Mormon Anxiety and Ambivalence about Contemporary American Politics

By: Nathan Oman

August 14, 2018

The Evolution of Mormon Political Engagement

Mormon political impulses toward Trump are caught between two opposing pressures. On one hand, Trump’s style and many of his policies deeply offend the Mormon ethos. At the same time, Mormons are living through a period of heightened anxiety, an anxiety that makes progressivism appear far more threatening than in the past. The result has been opposition to Trump by some Mormons, grudging support for Trump by others, and widespread ambivalence.

Much of this dynamic is driven less by national politics than forces internal to Mormonism in the United States. Until the mid-twentieth century Mormons tended to be Democrats. After 1968, Latter-day Saints increasingly moved toward the GOP, largely in response to the cultural excesses of the 1960s and the rise of cultural politics in the wake of Roe v. Wade. For most of this period the church’s hierarchy was comfortable with the drift toward the Republican Party, and in some cases high-level church leaders actively promoted political conservatism among members.

The period corresponded with an unprecedented season of growth for the church. In 1945, Mormonism was a small American denomination concentrated almost exclusively in the Intermountain West. By 2000, a half-century of wildly successful missionary work had created a global community of Latter-day Saints and substantial Mormon populations throughout the United States, particularly in such important states as California and Arizona.

Mormon identification with the GOP probably reached its high-water mark in Mitt Romney’s run for the presidency, but even before 2012, high-level church leaders seem to have recognized that it was not healthy for their institution and its religious message to be tied so closely in the public mind with a single political party. This can be seen, for example, in public statements by high-level church leaders lamenting the one-party dominance of the GOP in Utah.

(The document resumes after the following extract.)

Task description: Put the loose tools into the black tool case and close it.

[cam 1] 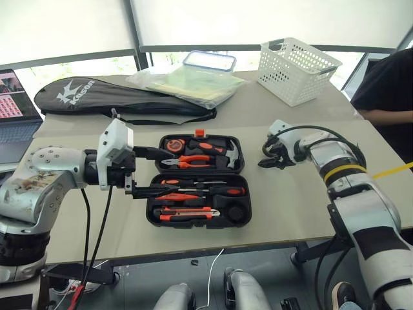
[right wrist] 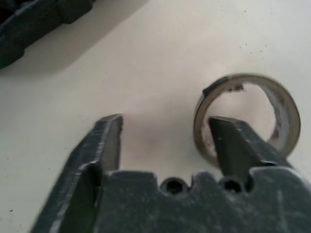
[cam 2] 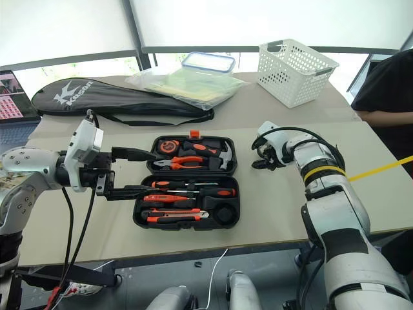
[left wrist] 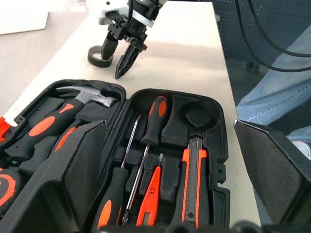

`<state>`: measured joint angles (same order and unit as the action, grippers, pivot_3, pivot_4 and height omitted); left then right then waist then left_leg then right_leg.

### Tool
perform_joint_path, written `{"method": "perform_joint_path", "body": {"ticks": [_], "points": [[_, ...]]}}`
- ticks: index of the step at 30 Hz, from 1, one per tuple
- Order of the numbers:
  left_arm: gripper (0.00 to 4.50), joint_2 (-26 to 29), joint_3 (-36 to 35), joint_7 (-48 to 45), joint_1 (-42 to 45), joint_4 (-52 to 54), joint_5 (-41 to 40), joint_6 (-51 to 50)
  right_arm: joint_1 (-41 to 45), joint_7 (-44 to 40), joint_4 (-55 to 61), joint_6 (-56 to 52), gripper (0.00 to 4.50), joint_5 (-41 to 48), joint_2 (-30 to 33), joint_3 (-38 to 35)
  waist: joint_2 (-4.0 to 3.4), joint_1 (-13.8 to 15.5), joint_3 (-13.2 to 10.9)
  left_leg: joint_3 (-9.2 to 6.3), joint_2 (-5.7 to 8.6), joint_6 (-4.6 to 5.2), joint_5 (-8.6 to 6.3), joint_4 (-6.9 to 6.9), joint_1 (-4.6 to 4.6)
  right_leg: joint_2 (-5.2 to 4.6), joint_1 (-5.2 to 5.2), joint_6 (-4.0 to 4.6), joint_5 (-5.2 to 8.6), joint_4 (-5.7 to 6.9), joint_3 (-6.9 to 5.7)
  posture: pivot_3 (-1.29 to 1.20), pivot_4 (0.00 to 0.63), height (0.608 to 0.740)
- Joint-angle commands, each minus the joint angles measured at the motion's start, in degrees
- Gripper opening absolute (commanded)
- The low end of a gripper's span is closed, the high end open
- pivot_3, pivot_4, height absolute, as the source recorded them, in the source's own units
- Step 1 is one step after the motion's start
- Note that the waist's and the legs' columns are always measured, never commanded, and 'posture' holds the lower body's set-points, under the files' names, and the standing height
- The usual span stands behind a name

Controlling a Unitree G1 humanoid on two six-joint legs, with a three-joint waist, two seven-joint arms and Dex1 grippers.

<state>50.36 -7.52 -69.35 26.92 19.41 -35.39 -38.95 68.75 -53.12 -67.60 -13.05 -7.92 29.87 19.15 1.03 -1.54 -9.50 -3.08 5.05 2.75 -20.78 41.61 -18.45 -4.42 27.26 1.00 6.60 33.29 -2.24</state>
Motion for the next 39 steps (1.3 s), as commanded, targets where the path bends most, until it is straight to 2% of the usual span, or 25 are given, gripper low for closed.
{"method": "perform_joint_path", "body": {"ticks": [1, 5, 6, 7, 9, 11, 13, 15, 19, 25, 35, 37, 39], "points": [[4.50, 1.0, -0.5, 0.2, -0.1, 1.4, -0.6, 1.2, 1.7, 1.6, -1.3, 3.6, 1.58, -1.2, -0.1, -1.8, 0.00, -0.1, 0.0, -0.01, 0.00, 0.00, 0.00, -0.01, 0.00, 0.00, 0.00, 0.00, 0.00, 0.00, 0.00, 0.00, 0.150, 0.740], [4.50, 0.9, -0.2, 0.2, 0.0, 1.3, -0.6, 1.4, 2.0, 1.3, -1.5, 6.1, 0.17, -1.7, 0.8, -2.7, 0.00, -0.4, 0.0, -0.02, 0.01, 0.00, 0.00, -0.02, -0.01, 0.00, 0.00, 0.00, 0.00, -0.04, -0.01, 0.00, 0.150, 0.740], [4.50, 1.0, -0.2, 0.0, -0.1, 1.4, -0.6, 1.4, 2.1, 0.3, -1.2, 6.6, 0.05, -1.6, 1.1, -3.1, -0.01, -0.5, 0.0, -0.02, 0.01, 0.00, 0.00, -0.02, -0.01, 0.00, 0.00, 0.00, 0.00, -0.04, -0.01, 0.00, 0.150, 0.740], [4.50, 1.1, -0.1, -0.2, -0.1, 1.4, -0.7, 1.4, 2.4, -1.3, -0.4, 6.8, 0.05, -1.2, 1.4, -3.7, -0.01, -0.6, 0.0, -0.02, 0.01, 0.00, 0.00, -0.02, -0.01, 0.00, 0.00, 0.00, 0.00, -0.05, -0.01, 0.00, 0.150, 0.740], [4.50, 1.5, 0.2, -1.0, -0.3, 1.6, -0.7, 1.5, 1.9, -10.1, 5.5, 6.3, 0.05, 2.8, 1.6, -6.0, -0.04, -0.8, 0.0, -0.02, 0.01, 0.00, 0.00, -0.02, -0.01, 0.00, 0.00, 0.00, 0.00, -0.05, -0.01, 0.00, 0.150, 0.740], [4.50, 2.0, 0.6, -1.8, -0.8, 1.8, -0.8, 1.6, -2.6, -21.5, 20.7, 0.9, 0.05, 9.9, 2.4, -7.9, -0.12, -0.9, -0.1, -0.02, 0.00, 0.00, 0.00, -0.02, -0.02, 0.00, 0.01, 0.00, 0.00, -0.04, 0.00, 0.00, 0.150, 0.740], [4.50, 2.4, 0.9, -2.5, -1.7, 2.3, -0.8, 2.0, -10.8, -29.9, 42.0, -9.4, 0.05, 18.1, 5.4, -7.7, -0.18, -0.9, -0.1, -0.06, -0.06, 0.00, 0.00, -0.04, -0.02, 0.02, 0.01, 0.00, 0.00, -0.04, -0.01, 0.00, 0.150, 0.740], [4.50, 3.0, 1.8, -3.6, -3.0, 3.2, -0.4, 3.3, -20.2, -33.4, 60.8, -14.4, 0.05, 22.2, 9.6, -5.7, -0.18, -0.4, -0.1, -0.22, -0.15, 0.00, -0.01, -0.10, -0.08, 0.05, 0.04, 0.00, 0.00, 0.18, -0.09, 0.00, 0.150, 0.740], [4.50, 4.1, 3.1, -5.5, -3.9, 3.7, -0.2, 4.4, -29.9, -31.2, 77.7, -17.4, 0.05, 22.7, 12.8, -3.0, -0.18, 0.6, -0.1, -0.19, -0.02, 0.04, -0.02, -0.18, -0.11, 0.03, 0.06, -0.05, 0.02, 0.15, -0.08, 0.00, 0.150, 0.740], [4.50, 5.1, 4.7, -7.5, -3.2, 3.9, -0.9, 4.6, -33.5, -27.6, 80.7, -14.4, 0.05, 17.1, 14.7, 1.4, -0.17, 0.8, -0.1, -0.03, 0.00, 0.03, -0.03, 0.01, 0.08, 0.04, -0.09, -0.08, 0.03, 0.12, -0.05, 0.00, 0.150, 0.740], [4.50, 4.4, 6.1, -7.1, -1.8, 3.8, -0.7, 4.9, -34.7, -26.7, 81.0, -12.7, 0.05, 14.9, 14.8, 4.2, -0.16, 0.8, -0.1, -0.03, 0.01, 0.03, -0.02, 0.00, 0.09, 0.04, -0.05, -0.05, 0.06, 0.19, -0.06, 0.00, 0.150, 0.740], [4.50, 4.4, 6.2, -7.0, -1.6, 3.6, -0.7, 5.0, -34.7, -27.4, 82.0, -12.9, 0.78, 15.1, 15.5, 4.4, -0.16, 0.8, -0.1, -0.03, 0.00, 0.02, -0.02, 0.00, 0.10, 0.04, -0.05, -0.05, 0.07, 0.20, -0.05, 0.00, 0.150, 0.740], [4.50, 4.4, 6.2, -7.0, -1.4, 3.4, -0.6, 5.0, -34.5, -28.6, 82.9, -13.2, 1.31, 15.5, 16.5, 4.6, -0.16, 0.8, -0.1, -0.03, 0.00, 0.02, -0.02, 0.00, 0.10, 0.04, -0.05, -0.04, 0.07, 0.20, -0.05, 0.00, 0.150, 0.740]]}}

This uneasiness with the place of Mormons in the political landscape coincides with a period in which church growth has fallen off markedly. Mormon missionaries are baptizing fewer converts than they were a generation ago. Likewise, Mormons are not replicating themselves as effectively as they did in the past, with higher rates of disaffection for those born in the church.

Finally, in its most overt and substantial political move in decades, the LDS Church very publicly threw its support behind California’s ill-fated Proposition 8, which tried to reverse a state supreme court decision legalizing same-sex marriage. While the proposition passed it was struck down by the courts. The church’s hollow victory at the polls made it a lightning rod in the backlash against Prop 8, and the final victory of same-sex marriage before the U.S. Supreme Court left many Mormons feeling more alienated and fearful than they had felt in generations.

This is the Mormon backdrop to Donald Trump. His crass public style, his frat-boy sexual predations, and his xenophobia are intensely distasteful to many Latter-day Saints. Mormons are deeply committed to sexual restraint, marital fidelity, and public civility. Every Mormon congregation in the United States contains bilingual Latter-day Saints who learned Spanish while serving as missionaries in Latin America or among immigrant populations in the United States. Unsurprisingly, the church has actively opposed harsh and punitive immigration policies, and Mormons consistently show far less xenophobic attitudes than other religious conservatives.

At the same time, however, many Mormons fear what might happen to them in an America with a progressive ascendency. On this view, cases such as Masterpiece Cakeshop are the canary in the coal mine. For them these cases are less about discrimination than punishing those who dissent from recent cultural trends and driving religious conservatives from spaces dominated by progressives. These fears can no doubt be overblown, but for many Latter-day Saints they are real. They are reinforced by internal dynamics within Mormonism that are already leaving many Latter-day Saints anxious.

Trump created a modest swing away from the Republican Party among Mormons. Given how sticky partisan identities tend to be, the effect of Trump on LDS voters was remarkable. Utah, for example, saw the largest swing away from a political party of any state in the 2016 election, and it was a swing away from the GOP of Donald Trump. That said, the swing came nowhere close to a wholesale exodus of Mormons from the Republican Party.

While finding Trump loathsome, many Mormons took comfort from the defeat of progressivism in the 2016 election and look with fear on the stridency of the progressive resistance to Trump. The result is widespread unhappiness with the current political situation and anxiety about the future.